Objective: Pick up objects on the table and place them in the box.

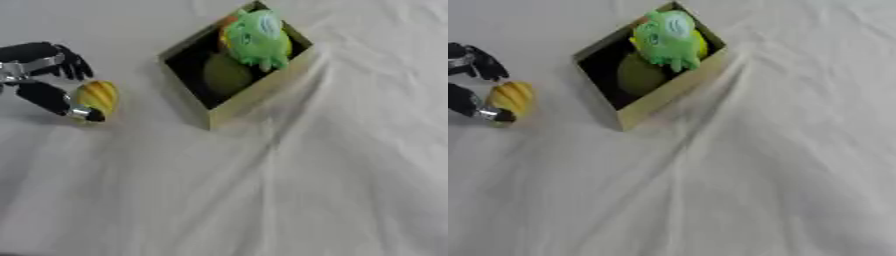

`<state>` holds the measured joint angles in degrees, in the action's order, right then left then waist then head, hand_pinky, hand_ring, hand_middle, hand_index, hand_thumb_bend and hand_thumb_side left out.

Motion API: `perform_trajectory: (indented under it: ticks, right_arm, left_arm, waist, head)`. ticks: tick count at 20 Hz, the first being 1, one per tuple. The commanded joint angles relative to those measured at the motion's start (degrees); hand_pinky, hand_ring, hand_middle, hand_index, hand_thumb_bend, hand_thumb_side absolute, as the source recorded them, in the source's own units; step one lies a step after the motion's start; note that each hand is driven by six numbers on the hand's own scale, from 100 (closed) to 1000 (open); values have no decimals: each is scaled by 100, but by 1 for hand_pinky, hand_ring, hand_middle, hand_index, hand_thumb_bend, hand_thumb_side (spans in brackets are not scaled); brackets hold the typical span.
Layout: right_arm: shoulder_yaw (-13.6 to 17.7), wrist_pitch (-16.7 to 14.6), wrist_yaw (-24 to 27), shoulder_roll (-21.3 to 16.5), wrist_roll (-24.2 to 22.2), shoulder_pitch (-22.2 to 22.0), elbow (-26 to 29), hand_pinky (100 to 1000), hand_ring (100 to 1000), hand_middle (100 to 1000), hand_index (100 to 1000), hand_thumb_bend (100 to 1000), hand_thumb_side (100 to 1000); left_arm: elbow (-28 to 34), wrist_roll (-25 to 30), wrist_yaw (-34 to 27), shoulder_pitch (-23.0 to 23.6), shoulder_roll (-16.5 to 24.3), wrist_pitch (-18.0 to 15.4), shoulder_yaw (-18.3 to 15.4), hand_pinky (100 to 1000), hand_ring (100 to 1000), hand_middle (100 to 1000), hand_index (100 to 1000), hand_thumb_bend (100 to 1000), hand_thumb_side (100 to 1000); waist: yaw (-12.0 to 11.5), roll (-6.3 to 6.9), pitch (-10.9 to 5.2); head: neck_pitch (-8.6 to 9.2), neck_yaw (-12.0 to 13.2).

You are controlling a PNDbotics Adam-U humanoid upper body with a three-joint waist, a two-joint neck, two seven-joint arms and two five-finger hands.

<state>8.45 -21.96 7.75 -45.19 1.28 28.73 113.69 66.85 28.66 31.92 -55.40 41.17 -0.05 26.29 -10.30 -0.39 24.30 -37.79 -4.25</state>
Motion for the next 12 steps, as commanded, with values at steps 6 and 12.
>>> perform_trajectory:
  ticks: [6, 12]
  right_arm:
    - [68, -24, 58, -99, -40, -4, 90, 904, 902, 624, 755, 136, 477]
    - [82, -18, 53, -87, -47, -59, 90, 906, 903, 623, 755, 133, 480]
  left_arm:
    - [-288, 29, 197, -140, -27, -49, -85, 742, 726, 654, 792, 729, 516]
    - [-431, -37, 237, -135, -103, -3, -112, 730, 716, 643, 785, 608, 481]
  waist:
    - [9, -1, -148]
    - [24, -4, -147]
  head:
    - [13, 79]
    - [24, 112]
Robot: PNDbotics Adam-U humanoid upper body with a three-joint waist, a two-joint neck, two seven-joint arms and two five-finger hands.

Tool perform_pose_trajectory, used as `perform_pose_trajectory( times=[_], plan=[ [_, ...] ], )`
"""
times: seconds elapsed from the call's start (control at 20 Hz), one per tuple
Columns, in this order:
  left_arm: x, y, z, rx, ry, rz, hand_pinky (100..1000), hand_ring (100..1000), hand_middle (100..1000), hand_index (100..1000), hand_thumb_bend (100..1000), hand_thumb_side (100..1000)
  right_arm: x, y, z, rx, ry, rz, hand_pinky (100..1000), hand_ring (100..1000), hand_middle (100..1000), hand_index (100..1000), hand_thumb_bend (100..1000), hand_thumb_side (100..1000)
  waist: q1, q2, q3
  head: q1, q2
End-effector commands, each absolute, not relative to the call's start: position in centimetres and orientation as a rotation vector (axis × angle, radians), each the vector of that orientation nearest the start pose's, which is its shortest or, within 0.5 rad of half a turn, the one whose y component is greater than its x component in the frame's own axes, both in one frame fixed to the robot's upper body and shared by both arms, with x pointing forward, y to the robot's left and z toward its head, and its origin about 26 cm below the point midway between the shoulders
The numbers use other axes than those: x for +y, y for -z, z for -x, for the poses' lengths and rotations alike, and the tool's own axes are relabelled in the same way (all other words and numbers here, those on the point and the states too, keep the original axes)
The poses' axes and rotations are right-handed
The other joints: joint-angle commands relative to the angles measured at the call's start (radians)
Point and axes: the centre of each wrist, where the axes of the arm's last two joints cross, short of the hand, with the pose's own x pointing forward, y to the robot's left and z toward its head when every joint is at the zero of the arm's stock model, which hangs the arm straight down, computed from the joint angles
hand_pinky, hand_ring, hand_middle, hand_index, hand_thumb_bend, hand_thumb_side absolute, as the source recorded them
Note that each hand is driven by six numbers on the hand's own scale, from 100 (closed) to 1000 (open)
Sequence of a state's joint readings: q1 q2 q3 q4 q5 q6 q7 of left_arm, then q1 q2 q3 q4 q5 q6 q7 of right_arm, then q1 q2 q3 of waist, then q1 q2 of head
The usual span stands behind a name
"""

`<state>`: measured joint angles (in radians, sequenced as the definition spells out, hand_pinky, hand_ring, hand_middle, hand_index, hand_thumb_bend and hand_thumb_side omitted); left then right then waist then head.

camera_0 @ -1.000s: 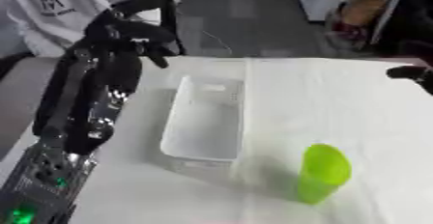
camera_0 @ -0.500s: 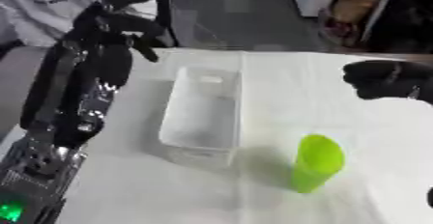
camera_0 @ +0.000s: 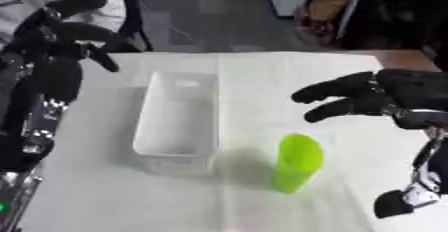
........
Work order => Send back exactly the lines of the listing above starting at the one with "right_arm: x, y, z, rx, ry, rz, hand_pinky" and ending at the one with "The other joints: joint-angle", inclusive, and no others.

Response below =>
  right_arm: x, y, z, rx, ry, rz, hand_pinky (100..1000), hand_ring (100..1000), hand_middle (100..1000), hand_index (100..1000), hand_thumb_bend (100..1000), hand_thumb_side (100..1000)
  waist: q1, q2, q3
  head: q1, q2
End-effector commands, each absolute, not relative to the call's start: position in centimetres and orientation as a rotation vector (axis × angle, radians), each the vector of that orientation nearest the start pose's, which is its shortest or, within 0.5 rad of half a turn, the one whose y component is greater than its x component in the frame's own axes, both in one frame fixed to the robot's upper body and shared by both arms, with x pointing forward, y to the robot's left and z toward its head, and its origin about 26 cm below the point midway between the shoulders
The numbers use other axes than those: x for +y, y for -z, z for -x, for the poses' lengths and rotations alike, and the tool's own axes are relabelled in the same way (all other words and numbers here, those on the point and the states too, keep the original axes)
The poses' axes and rotations are right-handed
The other joints: joint-angle commands relative to the angles measured at the call's start (radians)

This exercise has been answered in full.